Symposium | 16 for ’16

A Trust Fund for Veterans

By Linda J. Bilmes

Tagged AfghanistanIraqMilitary

At a time when public confidence in our political institutions is near an all-time low, the U.S. military retains almost universal respect. Unfortunately, this respect hasn’t translated into a guarantee of a secure future for the veterans of Iraq and Afghanistan. As with previous wars, the costs of providing care will peak several decades after these wars have ended. Benefits for World War I veterans peaked in 1969 and for World War II veterans in 1986; payments for Vietnam-era vets are still climbing.

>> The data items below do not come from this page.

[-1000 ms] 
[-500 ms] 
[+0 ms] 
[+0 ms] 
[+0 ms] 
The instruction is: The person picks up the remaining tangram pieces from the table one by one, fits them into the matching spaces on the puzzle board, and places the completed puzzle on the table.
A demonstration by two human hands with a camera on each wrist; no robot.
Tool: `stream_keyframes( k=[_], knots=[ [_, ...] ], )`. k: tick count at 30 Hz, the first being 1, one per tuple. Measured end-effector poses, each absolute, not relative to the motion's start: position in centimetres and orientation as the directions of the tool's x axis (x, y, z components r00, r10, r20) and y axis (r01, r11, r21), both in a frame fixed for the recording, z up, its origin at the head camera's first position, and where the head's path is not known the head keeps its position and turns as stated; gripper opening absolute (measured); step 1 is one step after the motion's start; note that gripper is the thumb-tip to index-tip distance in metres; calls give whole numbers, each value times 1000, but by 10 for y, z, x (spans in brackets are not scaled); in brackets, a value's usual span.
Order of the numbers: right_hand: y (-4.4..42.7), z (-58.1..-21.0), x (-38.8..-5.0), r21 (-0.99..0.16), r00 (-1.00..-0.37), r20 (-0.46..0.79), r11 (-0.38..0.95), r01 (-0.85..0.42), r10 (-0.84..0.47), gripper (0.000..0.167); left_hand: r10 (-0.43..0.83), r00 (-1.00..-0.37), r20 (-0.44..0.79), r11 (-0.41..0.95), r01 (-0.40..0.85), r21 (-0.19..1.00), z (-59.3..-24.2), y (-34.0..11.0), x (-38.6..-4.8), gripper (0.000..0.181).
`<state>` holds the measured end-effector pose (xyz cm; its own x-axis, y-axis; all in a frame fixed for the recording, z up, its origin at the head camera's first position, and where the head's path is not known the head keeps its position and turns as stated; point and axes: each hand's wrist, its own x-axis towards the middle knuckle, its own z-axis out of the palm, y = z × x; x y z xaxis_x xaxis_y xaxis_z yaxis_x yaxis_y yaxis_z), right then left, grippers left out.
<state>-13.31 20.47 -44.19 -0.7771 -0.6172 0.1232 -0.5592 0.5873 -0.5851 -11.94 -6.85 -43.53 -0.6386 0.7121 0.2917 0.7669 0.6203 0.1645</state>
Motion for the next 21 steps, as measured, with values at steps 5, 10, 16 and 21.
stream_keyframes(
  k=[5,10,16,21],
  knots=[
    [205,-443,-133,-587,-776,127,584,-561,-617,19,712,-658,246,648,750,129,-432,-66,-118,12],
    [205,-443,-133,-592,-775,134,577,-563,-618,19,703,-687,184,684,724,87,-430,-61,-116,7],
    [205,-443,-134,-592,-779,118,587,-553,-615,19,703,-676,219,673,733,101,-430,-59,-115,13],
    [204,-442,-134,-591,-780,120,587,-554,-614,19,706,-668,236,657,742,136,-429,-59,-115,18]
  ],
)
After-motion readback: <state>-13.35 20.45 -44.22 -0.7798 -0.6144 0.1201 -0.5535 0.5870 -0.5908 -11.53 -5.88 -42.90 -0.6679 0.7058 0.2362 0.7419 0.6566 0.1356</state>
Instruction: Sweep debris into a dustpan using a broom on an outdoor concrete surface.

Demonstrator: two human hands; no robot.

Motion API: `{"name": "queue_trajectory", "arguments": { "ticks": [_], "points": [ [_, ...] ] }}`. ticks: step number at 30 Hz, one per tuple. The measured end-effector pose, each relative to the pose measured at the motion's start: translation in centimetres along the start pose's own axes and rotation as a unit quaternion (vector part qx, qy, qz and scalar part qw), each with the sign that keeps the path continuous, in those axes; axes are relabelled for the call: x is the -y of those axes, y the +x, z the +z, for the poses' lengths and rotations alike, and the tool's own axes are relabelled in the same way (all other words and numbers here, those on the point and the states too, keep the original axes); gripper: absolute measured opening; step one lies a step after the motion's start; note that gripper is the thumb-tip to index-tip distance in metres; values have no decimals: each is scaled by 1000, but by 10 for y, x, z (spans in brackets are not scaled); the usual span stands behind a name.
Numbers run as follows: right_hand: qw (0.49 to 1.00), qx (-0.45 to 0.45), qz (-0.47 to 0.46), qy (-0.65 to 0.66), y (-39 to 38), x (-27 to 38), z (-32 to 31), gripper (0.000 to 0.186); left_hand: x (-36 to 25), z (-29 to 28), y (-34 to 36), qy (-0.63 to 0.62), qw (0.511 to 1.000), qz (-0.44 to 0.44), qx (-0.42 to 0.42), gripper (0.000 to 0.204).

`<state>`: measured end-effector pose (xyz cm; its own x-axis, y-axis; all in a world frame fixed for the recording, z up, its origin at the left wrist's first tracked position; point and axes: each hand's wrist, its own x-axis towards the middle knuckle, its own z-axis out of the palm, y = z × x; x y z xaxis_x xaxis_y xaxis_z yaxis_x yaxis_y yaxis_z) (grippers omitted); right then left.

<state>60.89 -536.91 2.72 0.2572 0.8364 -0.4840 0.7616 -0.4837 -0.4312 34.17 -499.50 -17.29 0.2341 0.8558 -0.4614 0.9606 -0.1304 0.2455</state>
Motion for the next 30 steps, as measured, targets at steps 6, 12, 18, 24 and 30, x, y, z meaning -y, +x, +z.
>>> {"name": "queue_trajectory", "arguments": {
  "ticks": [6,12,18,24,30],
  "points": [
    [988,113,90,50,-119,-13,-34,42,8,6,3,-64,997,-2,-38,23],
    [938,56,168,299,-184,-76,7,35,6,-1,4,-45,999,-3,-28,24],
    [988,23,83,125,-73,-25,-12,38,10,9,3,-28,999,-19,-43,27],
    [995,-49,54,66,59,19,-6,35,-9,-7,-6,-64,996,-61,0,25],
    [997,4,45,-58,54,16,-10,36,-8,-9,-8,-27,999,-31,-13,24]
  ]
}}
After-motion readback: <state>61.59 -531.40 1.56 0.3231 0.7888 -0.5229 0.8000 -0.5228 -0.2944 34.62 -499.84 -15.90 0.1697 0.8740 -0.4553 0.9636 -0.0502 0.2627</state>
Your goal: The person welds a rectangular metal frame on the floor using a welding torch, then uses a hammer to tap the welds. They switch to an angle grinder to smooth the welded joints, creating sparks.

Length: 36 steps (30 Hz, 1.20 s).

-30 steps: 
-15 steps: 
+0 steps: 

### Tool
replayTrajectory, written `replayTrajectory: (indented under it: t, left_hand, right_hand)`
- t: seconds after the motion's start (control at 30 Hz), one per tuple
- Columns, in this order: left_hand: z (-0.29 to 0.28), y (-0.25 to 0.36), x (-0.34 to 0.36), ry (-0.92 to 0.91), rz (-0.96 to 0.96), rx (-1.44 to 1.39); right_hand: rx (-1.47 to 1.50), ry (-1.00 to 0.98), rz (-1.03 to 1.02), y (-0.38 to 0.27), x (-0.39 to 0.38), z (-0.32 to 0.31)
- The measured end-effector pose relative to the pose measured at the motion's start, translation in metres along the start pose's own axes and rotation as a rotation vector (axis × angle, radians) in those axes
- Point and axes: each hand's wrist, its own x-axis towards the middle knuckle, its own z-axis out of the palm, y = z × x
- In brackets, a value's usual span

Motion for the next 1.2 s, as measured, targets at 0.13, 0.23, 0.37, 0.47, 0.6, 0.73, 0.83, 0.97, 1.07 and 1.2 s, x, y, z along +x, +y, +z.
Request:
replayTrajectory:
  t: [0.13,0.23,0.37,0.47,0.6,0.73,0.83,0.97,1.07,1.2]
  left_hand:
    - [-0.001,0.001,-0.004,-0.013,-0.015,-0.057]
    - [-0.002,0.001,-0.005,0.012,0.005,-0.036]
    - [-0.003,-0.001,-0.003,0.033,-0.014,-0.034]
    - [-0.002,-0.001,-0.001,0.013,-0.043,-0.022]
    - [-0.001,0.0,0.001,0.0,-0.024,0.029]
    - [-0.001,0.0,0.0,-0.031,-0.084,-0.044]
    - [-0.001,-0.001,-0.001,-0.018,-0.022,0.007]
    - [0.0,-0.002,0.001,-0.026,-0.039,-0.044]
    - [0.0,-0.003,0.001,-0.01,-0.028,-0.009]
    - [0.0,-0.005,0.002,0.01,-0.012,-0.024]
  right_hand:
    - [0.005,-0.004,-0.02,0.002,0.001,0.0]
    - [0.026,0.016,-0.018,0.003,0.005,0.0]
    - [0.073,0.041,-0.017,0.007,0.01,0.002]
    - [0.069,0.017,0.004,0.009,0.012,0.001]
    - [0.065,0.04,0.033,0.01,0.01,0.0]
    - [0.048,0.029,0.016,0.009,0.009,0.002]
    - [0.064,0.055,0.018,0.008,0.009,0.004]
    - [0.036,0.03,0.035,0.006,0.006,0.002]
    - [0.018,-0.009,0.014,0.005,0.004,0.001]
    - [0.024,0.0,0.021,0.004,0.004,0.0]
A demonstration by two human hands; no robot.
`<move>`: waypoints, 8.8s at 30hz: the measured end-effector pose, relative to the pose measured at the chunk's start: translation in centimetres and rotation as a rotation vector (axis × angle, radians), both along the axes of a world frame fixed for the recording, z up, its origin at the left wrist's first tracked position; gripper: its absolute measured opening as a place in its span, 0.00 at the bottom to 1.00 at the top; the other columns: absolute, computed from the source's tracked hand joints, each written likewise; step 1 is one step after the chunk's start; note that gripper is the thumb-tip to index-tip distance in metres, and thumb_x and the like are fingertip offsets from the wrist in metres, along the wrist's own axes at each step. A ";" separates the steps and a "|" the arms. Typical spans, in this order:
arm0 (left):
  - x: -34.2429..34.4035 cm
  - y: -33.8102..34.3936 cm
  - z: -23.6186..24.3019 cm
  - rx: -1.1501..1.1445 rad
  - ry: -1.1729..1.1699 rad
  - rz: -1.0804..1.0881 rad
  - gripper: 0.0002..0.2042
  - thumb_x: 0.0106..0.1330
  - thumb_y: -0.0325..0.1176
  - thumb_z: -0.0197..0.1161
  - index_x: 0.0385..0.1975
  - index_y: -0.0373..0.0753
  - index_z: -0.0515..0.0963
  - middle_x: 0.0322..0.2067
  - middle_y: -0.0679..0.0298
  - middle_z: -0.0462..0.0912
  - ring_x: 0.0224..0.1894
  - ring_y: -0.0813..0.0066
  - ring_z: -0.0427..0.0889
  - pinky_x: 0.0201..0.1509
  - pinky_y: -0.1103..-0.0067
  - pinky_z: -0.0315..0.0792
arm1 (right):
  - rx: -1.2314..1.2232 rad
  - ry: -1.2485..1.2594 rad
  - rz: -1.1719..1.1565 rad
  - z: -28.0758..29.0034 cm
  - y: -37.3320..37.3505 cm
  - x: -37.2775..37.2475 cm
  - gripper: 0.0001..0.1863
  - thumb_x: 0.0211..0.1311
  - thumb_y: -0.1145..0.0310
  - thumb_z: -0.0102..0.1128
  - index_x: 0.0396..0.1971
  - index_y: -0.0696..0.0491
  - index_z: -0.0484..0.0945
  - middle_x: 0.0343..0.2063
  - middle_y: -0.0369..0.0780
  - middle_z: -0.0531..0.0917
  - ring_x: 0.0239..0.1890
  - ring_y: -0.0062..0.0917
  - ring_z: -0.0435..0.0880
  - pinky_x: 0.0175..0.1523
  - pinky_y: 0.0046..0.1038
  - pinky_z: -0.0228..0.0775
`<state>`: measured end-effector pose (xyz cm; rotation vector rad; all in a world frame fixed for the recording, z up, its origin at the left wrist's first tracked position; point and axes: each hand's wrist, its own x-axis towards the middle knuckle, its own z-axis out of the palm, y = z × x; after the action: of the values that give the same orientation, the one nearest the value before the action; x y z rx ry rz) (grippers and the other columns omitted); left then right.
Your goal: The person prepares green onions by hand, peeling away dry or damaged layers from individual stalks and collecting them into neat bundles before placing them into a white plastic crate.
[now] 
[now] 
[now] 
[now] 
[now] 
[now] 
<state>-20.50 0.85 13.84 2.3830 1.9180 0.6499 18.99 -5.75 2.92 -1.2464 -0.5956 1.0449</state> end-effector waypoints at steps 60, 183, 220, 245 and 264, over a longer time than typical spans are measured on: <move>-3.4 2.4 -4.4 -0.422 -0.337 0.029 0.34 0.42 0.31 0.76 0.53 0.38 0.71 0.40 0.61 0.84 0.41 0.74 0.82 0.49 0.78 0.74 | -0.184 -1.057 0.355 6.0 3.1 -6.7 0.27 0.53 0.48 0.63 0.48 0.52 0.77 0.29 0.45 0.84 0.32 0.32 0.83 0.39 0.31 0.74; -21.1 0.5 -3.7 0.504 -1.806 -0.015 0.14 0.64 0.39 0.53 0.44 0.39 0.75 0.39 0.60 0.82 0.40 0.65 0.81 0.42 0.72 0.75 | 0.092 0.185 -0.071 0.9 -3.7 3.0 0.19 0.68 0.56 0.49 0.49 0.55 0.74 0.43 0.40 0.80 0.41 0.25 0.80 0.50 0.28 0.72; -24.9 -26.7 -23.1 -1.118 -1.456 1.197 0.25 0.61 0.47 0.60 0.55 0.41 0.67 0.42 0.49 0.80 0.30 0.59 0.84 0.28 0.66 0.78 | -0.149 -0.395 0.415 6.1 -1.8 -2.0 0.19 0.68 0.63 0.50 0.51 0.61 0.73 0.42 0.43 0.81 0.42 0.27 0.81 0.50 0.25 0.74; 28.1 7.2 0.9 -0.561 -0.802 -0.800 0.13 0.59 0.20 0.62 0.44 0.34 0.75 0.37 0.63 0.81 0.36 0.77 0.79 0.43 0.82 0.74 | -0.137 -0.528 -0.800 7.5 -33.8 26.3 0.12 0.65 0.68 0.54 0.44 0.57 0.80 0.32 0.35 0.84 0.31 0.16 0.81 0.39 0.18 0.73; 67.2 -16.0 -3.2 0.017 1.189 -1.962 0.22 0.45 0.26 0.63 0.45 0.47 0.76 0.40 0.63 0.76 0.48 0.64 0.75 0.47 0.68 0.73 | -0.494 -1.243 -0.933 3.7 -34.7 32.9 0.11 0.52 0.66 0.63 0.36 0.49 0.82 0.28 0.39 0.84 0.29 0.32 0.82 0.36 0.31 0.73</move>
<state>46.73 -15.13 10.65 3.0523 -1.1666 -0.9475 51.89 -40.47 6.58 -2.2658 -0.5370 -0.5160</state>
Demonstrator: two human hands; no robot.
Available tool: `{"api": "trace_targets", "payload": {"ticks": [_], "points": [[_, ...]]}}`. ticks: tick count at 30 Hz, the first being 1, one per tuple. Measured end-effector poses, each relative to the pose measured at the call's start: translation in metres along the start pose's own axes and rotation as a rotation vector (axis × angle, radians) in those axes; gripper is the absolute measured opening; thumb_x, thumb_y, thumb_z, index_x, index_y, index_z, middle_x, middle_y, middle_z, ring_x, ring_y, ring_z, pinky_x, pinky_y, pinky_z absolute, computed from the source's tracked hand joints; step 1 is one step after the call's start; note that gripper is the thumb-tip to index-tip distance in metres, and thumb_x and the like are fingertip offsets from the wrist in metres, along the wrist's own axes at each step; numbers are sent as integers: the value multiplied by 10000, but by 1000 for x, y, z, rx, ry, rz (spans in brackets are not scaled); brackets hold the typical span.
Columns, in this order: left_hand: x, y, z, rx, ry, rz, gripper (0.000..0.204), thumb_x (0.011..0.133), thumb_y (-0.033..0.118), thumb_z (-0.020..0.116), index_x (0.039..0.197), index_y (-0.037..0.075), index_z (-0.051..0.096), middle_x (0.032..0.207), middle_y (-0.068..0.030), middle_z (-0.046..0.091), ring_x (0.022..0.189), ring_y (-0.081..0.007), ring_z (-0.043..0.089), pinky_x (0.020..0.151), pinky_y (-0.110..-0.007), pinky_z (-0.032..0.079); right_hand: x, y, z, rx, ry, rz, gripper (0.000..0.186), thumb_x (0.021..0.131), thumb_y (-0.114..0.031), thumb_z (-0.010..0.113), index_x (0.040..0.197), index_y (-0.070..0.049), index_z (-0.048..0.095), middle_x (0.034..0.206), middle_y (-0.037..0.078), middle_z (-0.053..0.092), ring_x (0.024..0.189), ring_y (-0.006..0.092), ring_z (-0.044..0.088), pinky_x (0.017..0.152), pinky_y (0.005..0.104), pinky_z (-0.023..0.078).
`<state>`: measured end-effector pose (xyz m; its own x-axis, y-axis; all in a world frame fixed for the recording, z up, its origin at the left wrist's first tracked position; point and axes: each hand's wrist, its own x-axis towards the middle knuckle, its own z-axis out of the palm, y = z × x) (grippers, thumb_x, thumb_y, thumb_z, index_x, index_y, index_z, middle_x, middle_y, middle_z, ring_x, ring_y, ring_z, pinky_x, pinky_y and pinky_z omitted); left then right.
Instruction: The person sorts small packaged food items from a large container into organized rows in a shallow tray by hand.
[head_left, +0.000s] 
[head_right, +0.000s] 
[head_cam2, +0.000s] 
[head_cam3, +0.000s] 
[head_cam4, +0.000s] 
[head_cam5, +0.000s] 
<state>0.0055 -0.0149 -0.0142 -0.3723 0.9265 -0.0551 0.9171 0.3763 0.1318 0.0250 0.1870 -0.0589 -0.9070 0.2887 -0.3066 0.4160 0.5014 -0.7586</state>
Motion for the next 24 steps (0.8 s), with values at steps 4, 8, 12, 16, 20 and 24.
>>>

This time around, for a host of reasons, veterans’ costs will be much steeper. Half of the two million troops who have served in Iraq and Afghanistan have already been awarded lifetime disability benefits. Higher survival rates from injuries, better medical treatment, more generous disability compensation, and an unprecedented level of physical and mental health conditions among returning troops mean that the cost of providing lifetime disability and health-care benefits will easily surpass $1 trillion in the coming decades. Where will the money come from?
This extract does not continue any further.